Окна княжеского кабинета, к сожалению, были закрыты, и до слуха Маруси доносился только смутный гул спорящих голосов. Отец Никандр, очевидно, дал чересчур увлечь себя своим духовным рвением, потому что его старчески дребезжащий фальцет пронзительно то и дело прерывал густой бас князя Константина. Вдруг дверь на крылечко шумно распахнулась, и, словно силой вышвырнутый оттуда, выскочил на крылечко, а с него, спотыкаясь по ступеням, сбежал во двор отец Никандр. Редкие серебристые пряди волос в беспорядке рассыпались по его плечам; сухое, строгое лицо его было необычайно разгорячено, возбуждено. Эта-то возбужденность и была, очевидно, тою силой, которая вытолкала его из дому. Сделав несколько шагов, он пошатнулся и, балансируя в воздухе руками, едва удержался на ногах.

Оборотясь назад, он угрожающе потряс высоко поднятой десницей и пробормотал что-то. Он был жалок, и все же в нем было что-то мученически величественное.

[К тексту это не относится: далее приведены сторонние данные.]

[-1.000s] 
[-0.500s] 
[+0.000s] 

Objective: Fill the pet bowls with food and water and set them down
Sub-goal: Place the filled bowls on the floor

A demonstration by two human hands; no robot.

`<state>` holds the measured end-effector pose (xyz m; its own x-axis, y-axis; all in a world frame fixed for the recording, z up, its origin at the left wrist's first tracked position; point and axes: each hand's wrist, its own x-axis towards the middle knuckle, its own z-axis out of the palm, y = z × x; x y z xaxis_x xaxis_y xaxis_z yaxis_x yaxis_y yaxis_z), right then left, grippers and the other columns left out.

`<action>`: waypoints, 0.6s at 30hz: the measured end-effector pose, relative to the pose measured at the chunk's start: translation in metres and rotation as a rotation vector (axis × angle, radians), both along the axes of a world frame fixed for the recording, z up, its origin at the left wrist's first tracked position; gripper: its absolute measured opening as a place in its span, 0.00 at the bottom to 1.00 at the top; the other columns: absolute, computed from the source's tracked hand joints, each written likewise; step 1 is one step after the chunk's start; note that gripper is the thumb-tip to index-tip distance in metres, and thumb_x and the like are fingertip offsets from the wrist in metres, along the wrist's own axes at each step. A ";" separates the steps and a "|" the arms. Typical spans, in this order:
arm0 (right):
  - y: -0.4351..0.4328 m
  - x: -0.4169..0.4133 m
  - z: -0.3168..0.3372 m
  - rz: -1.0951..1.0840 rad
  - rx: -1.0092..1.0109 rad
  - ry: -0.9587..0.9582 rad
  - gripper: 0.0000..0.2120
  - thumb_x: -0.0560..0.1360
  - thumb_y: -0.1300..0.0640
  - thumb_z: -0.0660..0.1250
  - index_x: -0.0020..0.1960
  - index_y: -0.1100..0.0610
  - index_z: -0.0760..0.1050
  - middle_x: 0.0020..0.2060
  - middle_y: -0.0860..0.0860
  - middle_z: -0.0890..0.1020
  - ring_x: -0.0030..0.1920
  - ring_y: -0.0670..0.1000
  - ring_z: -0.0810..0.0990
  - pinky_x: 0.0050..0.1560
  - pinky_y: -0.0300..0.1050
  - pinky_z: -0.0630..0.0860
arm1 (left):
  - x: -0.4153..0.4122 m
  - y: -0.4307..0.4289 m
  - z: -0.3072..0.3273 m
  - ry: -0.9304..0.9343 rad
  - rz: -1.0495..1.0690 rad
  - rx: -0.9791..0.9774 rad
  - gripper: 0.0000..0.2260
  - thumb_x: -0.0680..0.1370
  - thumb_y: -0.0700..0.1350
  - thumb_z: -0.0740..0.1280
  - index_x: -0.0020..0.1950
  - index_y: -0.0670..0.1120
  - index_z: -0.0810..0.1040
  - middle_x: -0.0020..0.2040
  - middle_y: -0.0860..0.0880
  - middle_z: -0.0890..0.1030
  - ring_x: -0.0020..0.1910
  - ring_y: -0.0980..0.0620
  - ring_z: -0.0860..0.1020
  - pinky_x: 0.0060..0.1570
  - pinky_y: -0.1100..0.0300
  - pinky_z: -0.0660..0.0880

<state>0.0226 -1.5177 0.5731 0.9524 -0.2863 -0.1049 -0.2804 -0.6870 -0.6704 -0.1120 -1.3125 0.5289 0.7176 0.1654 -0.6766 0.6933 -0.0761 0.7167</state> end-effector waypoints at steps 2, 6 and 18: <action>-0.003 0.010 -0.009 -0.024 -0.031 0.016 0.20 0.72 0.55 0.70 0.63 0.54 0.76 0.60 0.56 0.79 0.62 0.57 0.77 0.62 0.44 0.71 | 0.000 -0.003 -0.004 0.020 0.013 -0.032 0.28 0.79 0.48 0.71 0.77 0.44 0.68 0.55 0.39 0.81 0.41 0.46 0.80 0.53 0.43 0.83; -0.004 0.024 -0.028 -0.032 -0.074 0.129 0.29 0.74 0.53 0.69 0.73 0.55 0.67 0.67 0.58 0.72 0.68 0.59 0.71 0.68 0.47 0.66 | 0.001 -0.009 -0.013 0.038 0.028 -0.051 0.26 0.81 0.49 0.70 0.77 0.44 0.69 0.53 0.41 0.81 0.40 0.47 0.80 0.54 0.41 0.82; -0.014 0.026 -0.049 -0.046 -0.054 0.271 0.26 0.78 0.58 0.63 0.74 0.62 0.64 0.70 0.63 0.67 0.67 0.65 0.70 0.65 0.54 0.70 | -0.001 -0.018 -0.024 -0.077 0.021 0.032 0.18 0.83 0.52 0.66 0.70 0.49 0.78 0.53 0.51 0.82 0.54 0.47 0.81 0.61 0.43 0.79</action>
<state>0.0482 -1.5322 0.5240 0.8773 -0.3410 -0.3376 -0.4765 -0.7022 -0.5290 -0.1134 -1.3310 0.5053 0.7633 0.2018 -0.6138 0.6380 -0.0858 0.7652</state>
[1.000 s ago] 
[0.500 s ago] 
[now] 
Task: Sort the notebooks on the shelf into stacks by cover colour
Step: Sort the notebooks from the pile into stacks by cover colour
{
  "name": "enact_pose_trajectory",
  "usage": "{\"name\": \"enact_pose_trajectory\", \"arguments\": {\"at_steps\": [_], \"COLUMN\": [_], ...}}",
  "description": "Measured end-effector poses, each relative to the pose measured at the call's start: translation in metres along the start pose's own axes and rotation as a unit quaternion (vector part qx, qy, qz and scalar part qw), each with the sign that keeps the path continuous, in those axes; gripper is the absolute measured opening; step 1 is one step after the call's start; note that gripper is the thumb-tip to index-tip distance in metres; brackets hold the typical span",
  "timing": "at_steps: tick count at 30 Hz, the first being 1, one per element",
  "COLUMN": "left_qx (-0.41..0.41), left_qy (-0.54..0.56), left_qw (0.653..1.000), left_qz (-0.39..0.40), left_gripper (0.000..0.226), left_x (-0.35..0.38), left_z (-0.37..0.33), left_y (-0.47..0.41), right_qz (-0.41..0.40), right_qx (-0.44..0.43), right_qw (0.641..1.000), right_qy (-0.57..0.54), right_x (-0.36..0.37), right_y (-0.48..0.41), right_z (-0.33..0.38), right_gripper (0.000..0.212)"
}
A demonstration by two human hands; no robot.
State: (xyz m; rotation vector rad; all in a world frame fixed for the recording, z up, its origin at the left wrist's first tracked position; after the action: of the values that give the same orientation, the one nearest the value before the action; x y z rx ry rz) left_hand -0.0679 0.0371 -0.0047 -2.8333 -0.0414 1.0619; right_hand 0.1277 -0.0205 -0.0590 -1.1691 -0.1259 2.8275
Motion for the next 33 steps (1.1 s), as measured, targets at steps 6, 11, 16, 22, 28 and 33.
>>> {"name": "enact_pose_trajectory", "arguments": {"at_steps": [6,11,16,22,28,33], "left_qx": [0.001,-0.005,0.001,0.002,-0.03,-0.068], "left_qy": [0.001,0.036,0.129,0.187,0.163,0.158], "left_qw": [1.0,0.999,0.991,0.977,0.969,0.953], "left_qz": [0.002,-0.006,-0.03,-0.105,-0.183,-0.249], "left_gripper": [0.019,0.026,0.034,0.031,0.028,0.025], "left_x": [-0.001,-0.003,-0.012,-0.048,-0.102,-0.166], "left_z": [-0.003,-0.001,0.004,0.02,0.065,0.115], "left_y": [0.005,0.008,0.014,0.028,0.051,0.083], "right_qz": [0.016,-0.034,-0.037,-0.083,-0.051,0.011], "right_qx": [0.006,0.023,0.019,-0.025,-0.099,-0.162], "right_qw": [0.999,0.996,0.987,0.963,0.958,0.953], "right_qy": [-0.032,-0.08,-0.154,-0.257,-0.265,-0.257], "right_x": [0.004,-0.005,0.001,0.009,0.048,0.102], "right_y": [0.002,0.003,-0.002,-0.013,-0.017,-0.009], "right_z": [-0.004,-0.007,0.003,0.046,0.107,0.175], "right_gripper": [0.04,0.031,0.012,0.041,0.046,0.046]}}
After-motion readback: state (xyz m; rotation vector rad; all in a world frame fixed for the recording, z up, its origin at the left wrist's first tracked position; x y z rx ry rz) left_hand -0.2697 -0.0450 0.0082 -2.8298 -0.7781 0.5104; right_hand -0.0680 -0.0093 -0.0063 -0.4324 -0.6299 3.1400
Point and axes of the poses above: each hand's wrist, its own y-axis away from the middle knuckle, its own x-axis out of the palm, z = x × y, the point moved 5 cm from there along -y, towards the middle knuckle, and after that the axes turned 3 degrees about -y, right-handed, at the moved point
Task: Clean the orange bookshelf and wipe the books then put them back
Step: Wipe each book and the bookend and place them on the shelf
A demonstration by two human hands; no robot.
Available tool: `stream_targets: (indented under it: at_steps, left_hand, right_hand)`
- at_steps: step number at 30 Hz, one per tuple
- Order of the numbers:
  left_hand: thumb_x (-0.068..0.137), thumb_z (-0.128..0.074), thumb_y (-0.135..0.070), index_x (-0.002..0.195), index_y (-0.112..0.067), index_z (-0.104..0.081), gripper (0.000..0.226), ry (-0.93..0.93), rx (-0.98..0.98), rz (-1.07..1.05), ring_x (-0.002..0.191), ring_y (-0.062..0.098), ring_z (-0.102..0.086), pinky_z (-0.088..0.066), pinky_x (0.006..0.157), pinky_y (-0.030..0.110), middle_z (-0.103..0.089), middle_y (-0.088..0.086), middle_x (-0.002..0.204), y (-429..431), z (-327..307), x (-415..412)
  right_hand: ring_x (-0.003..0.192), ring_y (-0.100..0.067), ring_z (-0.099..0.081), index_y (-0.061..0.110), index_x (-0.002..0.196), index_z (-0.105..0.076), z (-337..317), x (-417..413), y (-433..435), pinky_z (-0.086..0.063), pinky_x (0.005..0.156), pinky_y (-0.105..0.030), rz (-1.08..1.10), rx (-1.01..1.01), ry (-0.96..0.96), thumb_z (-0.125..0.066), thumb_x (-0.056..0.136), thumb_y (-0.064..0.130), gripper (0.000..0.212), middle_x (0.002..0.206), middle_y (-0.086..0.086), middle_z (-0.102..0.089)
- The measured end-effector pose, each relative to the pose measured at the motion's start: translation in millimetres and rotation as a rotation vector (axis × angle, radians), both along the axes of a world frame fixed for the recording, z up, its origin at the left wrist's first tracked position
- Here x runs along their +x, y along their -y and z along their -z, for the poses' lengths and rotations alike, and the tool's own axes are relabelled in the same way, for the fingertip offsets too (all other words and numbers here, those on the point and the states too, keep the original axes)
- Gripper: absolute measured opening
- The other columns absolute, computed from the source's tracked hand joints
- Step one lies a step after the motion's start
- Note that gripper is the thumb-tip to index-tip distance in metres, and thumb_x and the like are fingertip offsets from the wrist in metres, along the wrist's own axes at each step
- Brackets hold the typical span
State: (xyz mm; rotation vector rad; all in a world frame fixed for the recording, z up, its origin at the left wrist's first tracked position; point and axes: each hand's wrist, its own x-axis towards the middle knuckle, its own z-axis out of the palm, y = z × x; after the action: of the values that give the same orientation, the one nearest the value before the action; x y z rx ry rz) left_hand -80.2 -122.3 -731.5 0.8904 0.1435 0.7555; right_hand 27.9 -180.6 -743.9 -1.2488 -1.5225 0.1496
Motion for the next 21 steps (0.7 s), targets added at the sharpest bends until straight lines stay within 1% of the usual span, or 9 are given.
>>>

На крылечке показалась изящная фигурка молодого княжеского секретаря.

-- На одно слово, батюшка!

Он был уже около пастыря, взял его под руку и, участливо заглядывая ему снизу в лицо, стал ему что-то настоятельно нашептывать.

-- Не может раб работать двум господинам: единого возлюбит, а другого возненавидит! -- возразил отец Никандр словами священного писания; но по смягченному тону его Маруся поняла, что старик начинает сдаваться.

-- Отчего же обоих не любить? -- подхватил пан Бучинский. -- Ласковый теленок двух маток сосет. И не сам ли Спаситель наш Иисус Христос велел нам любить врагов наших, как самих себя, и отпускать им прегрешения?

-- Истина твоя, добрый человек, и победил ты меня сим своим словом. Скажи своему князю, чтобы и меня, старца, простил, буде лишнее с языка сорвалось: возгордился я своей твердой верой. Но сатана возгордился -- с неба свалился; фараон возгордился -- в море утопился; а мы возгордимся -- куда погодимся?